WELT: Zu großzügige Hilfe schützt auch Unternehmen, die nicht mehr lebensfähig sind, sogenannte Zombifizierung droht. Eine Krise kann immer eine Chance für Innovation sein.

Von Rohr: Unternehmen gehen in Konkurs, und diese Zahl wird im nächsten Jahr weiter steigen. Es gibt auch eine Konsolidierung: Viele Unternehmen fusionieren mit anderen. Es ist jedoch auch richtig, dass Geschäftsmodelle, die noch vor der Krise keine Zukunft hatten, nicht unnötig durch die Hilfskredite erweitert werden sollten. Wenn es Anzeichen dafür gibt, dass ein Geschäftsmodell nicht nachhaltig ist, vermeiden wir die Gewährung von Hilfskrediten – auch wenn diese vom Staat garantiert werden.

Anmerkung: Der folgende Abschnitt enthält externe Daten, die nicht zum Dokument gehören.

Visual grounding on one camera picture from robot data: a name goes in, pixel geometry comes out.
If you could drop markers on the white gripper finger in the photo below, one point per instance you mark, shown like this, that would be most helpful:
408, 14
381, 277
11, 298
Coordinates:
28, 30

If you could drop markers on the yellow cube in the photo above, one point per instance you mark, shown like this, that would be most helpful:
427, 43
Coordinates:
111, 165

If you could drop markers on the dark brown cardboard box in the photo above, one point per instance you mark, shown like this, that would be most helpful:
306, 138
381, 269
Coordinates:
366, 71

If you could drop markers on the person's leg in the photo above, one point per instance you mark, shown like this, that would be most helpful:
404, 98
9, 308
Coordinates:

WELT: Was ist jetzt zu tun?

Von Rohr: Jetzt, da klar wird, dass wir nächstes Jahr mit der Impfung beginnen können, müssen wir darüber sprechen, wie wir die vielen sehr teuren Hilfsprogramme reduzieren können. Es erfordert eine sehr bewusste Anstrengung. Es besteht die Gefahr, dass die Hilfe ansonsten fortgesetzt wird. Dies würde nicht nur die Staatskasse enorm belasten, sondern auch die langfristige Wettbewerbsfähigkeit unserer Wirtschaft beeinträchtigen.